Since long time material scientists continue to try reproducing the fibre in the laboratory, but with limited success. Today, it is possible to manufacture artificial spider silk of similar properties as the prototype, but the molecular-level structural details responsible for material properties await to be disclosed. Now, scientists delivered new insights. The results are published in the scientific journal Nature Communications.
"The silk fibres consist of protein building blocks, so-called spidroins, which are assembled by spiders within their spinning gland", explains the author. The terminal ends of building blocks take special roles in this process. The two ends of a spidroin are terminated by an N- and a C-terminal domain.

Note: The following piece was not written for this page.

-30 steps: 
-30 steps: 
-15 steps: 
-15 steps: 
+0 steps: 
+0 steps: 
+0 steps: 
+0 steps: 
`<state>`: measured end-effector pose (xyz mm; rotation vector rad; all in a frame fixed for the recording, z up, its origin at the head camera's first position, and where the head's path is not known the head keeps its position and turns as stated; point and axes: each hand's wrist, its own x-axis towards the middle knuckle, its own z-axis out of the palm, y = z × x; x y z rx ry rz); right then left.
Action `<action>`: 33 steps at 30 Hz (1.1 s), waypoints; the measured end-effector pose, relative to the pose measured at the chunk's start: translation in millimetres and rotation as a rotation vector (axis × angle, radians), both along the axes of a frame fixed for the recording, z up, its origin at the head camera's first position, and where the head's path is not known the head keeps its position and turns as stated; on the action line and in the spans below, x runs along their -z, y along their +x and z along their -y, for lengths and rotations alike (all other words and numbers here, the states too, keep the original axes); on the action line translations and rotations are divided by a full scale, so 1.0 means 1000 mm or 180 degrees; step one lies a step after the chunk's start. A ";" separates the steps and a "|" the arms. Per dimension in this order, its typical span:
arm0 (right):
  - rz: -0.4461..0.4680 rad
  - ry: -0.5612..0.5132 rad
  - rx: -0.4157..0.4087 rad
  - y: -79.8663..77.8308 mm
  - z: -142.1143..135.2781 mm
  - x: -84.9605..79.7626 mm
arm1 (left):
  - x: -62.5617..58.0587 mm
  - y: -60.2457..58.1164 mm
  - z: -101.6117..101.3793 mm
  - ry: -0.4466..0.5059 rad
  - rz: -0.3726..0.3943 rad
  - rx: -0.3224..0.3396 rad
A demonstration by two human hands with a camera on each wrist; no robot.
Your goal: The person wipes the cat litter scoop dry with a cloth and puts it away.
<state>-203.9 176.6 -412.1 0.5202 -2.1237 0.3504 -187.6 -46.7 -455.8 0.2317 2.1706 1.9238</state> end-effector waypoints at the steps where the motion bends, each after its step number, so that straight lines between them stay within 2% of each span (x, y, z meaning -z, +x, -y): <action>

The domains at both ends connect protein building blocks. In the present study, researchers took a close look at the C-terminal domain. The C-terminal domain connects two spidroins through formation of an intertwined structure that resembles a molecular clamp. "We observed that the clamp self-assembles in two discrete steps. While the first step comprises association of two chain ends, the second step involves the folding of labile helices in the periphery of the domain," that author said.
This two-step process of self-assembly was previously unknown and may contribute to extensibility of spider silk. It is known that stretching of spider silk is associated with unfolding of helix. Previous work, however, traced extensibility back to the unfolding of helices in the central segment of spidroins. "We propose that the C-terminal domain might also act as module that contributes to extensibility" explains the author.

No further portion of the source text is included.